A FIFA APPEAL committee has reduced bans against Sepp Blatter and Michel Platini to six years but maintained they were still guilty of ethics breaches.
The appeal result was announced as UEFA general secretary Gianni Infantino and Asian football leader Sheikh Salman bin Ebrahim al Khalifa stepped up their rivalry in the campaign to take over as head of football’s scandal-tainted world body in a vote on Friday.
The bans against Blatter, FIFA president for 17 years, and UEFA president Platini were reduced from eight years to six by the appeal committee.
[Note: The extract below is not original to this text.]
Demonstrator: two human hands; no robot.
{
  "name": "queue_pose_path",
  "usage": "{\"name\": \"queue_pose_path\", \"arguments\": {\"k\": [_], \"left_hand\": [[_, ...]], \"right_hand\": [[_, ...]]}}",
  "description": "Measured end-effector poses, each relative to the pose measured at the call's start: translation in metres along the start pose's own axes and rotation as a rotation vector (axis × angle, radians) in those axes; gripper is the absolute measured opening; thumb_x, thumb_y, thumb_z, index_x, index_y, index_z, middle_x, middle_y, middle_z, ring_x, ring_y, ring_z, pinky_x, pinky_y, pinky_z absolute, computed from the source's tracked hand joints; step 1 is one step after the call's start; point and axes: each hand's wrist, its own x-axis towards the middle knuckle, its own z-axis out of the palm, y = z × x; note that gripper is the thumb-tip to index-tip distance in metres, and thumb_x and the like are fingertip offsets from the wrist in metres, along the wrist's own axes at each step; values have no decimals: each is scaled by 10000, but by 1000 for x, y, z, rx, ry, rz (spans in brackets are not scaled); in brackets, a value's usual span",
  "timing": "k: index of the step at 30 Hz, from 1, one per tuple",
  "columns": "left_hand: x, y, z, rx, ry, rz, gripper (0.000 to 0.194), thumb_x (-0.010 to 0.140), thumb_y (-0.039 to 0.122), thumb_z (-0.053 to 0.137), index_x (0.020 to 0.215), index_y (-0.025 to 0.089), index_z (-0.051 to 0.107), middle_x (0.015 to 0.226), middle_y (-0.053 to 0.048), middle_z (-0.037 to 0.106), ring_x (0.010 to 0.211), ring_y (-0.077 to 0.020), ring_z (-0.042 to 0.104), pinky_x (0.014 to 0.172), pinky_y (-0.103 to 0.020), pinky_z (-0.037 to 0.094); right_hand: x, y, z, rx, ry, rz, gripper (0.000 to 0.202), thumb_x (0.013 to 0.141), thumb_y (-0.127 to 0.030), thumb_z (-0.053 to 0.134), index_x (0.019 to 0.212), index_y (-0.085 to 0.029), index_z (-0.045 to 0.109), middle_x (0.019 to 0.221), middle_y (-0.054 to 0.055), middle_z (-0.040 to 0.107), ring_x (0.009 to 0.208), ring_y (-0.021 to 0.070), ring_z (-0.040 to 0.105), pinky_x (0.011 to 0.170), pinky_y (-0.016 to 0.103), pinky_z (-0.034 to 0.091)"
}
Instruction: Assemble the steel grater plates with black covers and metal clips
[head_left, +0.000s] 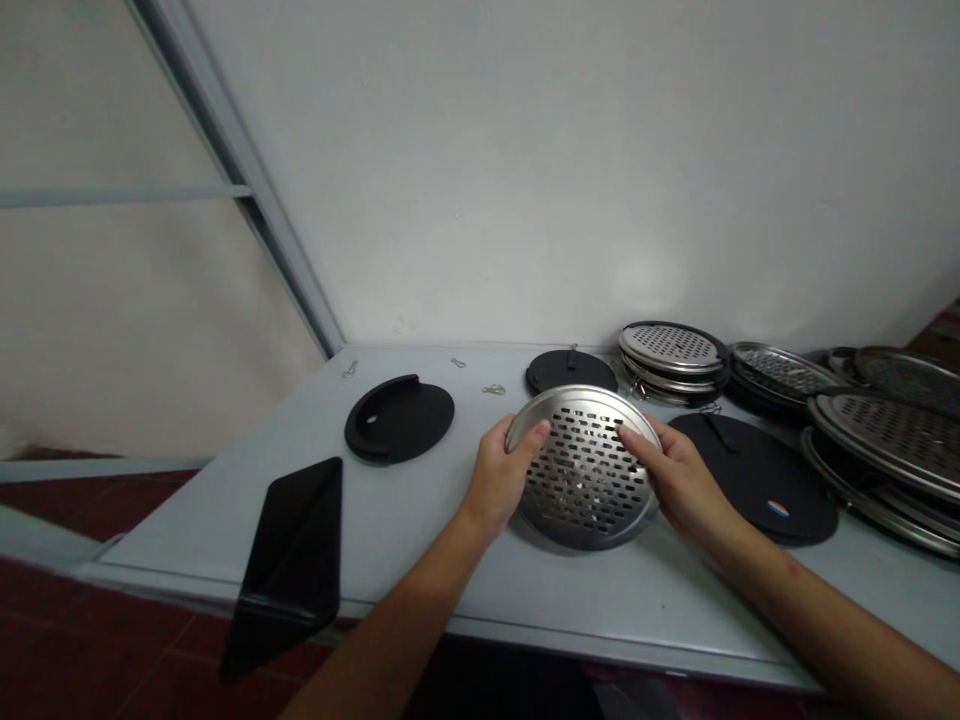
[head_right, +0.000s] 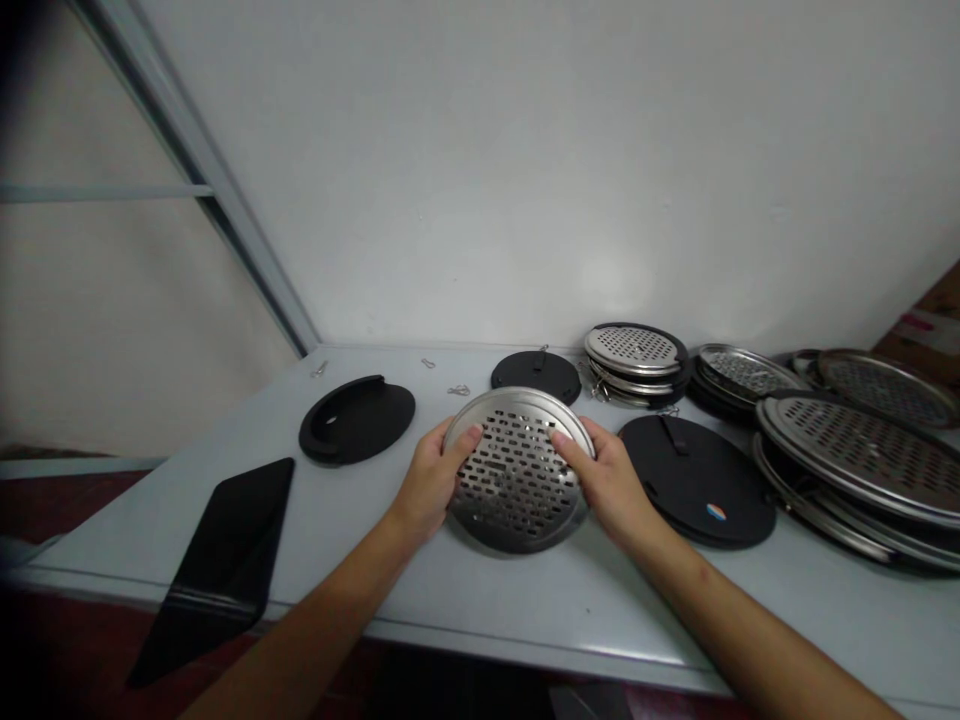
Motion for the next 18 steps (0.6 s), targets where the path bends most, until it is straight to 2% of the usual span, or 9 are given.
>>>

Both were found guilty of conflicts of interest when Blatter approved a $2 million payment to Platini in 2011 for consultancy work done without a contract a decade earlier.
French football legend Platini had been favourite to take over from Blatter but the ban demolished his hopes.
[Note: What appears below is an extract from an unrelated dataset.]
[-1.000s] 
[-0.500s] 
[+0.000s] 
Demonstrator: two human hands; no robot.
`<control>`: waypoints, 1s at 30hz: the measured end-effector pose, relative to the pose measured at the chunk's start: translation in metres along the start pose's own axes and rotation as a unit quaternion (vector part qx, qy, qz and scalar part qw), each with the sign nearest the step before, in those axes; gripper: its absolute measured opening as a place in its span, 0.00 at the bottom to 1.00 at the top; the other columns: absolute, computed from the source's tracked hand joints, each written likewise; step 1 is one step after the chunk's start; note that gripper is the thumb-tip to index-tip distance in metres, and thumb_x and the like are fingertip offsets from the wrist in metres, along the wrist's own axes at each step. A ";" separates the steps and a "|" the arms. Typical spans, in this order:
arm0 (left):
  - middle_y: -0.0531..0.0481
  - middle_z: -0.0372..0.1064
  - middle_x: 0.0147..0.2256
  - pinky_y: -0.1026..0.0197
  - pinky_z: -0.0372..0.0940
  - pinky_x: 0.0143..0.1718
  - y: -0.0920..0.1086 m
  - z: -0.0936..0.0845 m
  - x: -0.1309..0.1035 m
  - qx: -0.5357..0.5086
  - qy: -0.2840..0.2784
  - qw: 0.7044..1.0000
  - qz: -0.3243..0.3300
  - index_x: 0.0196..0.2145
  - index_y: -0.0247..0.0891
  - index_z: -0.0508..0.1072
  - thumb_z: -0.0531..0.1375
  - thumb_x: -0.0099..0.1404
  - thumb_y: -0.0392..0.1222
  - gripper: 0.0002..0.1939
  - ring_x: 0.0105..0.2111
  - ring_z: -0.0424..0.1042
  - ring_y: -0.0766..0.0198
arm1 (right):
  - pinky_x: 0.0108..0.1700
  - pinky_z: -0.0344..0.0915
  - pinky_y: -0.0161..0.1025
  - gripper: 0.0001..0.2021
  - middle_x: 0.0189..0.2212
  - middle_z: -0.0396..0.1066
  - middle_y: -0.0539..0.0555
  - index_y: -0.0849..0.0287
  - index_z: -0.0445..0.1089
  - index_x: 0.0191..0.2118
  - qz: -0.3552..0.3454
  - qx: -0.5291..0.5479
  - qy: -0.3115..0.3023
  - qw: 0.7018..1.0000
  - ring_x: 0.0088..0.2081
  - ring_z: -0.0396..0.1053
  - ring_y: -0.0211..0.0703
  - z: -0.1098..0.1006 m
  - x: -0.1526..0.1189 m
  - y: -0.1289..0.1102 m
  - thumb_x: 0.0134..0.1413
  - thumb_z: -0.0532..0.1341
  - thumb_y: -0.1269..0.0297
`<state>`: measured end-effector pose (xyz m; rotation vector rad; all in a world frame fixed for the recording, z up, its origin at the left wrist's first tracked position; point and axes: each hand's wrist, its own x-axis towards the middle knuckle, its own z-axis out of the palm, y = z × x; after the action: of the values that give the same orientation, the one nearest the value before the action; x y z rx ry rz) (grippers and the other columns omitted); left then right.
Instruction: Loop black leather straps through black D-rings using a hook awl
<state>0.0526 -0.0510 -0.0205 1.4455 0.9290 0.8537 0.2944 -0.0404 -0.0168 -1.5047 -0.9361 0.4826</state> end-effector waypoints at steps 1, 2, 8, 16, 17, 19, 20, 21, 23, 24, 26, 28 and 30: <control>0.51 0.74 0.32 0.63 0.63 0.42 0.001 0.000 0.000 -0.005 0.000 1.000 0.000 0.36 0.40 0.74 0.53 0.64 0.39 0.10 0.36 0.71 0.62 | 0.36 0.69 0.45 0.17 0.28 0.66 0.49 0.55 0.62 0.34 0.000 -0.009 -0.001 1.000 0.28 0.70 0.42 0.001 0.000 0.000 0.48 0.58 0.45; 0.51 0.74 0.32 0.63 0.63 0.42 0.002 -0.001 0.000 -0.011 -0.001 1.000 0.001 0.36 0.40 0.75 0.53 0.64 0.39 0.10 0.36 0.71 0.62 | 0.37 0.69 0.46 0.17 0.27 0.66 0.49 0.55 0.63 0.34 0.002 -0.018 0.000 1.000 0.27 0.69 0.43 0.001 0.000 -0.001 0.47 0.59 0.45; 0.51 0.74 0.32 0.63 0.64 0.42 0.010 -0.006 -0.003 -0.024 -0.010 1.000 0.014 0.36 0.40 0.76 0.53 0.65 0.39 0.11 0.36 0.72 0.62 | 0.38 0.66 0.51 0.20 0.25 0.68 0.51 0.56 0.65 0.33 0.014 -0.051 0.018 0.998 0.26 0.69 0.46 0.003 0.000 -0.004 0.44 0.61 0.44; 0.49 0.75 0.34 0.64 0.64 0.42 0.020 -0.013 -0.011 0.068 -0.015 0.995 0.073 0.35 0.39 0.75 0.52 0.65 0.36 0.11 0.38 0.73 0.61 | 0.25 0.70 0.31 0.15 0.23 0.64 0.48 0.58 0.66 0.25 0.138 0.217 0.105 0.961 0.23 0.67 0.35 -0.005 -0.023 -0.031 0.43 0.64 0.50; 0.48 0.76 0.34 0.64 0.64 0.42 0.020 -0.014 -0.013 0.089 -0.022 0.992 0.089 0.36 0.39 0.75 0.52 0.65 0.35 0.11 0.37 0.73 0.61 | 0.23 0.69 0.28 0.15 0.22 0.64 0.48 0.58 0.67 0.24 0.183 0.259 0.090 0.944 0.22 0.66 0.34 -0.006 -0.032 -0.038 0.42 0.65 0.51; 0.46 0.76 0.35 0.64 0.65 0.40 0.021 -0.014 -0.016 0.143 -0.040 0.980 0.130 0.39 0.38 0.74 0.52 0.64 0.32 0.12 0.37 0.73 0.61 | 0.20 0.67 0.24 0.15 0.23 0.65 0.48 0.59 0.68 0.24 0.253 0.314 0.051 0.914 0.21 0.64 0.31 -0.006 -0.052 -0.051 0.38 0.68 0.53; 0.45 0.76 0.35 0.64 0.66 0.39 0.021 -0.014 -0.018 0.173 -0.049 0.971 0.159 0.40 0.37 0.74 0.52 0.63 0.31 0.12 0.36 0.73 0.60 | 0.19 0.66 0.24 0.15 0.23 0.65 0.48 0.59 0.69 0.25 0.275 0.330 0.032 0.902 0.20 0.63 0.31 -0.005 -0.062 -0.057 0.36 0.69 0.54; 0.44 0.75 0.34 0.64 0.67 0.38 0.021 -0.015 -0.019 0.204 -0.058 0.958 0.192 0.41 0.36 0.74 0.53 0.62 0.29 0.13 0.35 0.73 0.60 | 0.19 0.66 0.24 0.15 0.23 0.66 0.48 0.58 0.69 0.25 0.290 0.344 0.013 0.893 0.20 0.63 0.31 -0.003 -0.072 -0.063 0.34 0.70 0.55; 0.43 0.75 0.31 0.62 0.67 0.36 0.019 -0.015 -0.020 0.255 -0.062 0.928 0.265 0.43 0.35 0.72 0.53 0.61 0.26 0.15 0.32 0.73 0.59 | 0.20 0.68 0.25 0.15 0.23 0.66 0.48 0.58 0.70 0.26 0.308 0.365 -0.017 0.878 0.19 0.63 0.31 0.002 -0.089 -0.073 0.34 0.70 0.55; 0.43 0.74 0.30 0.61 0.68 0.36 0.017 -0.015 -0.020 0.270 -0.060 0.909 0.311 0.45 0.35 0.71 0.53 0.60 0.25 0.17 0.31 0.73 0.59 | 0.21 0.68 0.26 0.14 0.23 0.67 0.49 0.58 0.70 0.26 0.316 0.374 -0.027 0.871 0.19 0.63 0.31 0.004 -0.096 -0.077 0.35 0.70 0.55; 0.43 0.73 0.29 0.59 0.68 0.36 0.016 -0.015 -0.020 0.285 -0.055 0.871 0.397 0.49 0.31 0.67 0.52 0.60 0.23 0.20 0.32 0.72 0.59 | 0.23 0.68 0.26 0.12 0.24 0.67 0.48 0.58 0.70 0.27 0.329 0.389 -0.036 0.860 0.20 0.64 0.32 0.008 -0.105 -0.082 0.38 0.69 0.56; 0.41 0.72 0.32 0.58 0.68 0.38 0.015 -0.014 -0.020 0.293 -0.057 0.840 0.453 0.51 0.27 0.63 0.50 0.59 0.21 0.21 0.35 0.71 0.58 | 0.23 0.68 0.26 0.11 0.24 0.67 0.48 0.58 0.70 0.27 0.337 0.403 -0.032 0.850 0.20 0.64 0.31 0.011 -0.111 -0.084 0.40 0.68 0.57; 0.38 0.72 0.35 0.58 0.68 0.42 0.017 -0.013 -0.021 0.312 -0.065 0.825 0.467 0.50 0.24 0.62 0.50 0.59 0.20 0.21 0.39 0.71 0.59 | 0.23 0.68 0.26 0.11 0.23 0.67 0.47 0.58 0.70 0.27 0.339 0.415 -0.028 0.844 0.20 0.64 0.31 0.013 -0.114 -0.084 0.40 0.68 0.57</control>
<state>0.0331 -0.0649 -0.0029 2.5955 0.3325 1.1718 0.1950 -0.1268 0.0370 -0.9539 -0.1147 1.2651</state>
He and Blatter said they would take their cases to the Court of Arbitration for Sport (CAS) in an attempt to have their bans overturned.
The FIFA appeal body said that the ethics tribunal did not take into account “some strong mitigating factors” when determining the eight-year sanction.
Blatter and Platini again overshadowed FIFA’s new attempt to turn the page on its scandal-plagued recent past with Friday’s election.
Police raided a FIFA congress last May just before Blatter was elected to a fifth term. He announced he would stand down four days later.
Now 39 football officials and executives face charges in the United States over more than $200 million in bribes paid for soccer deals.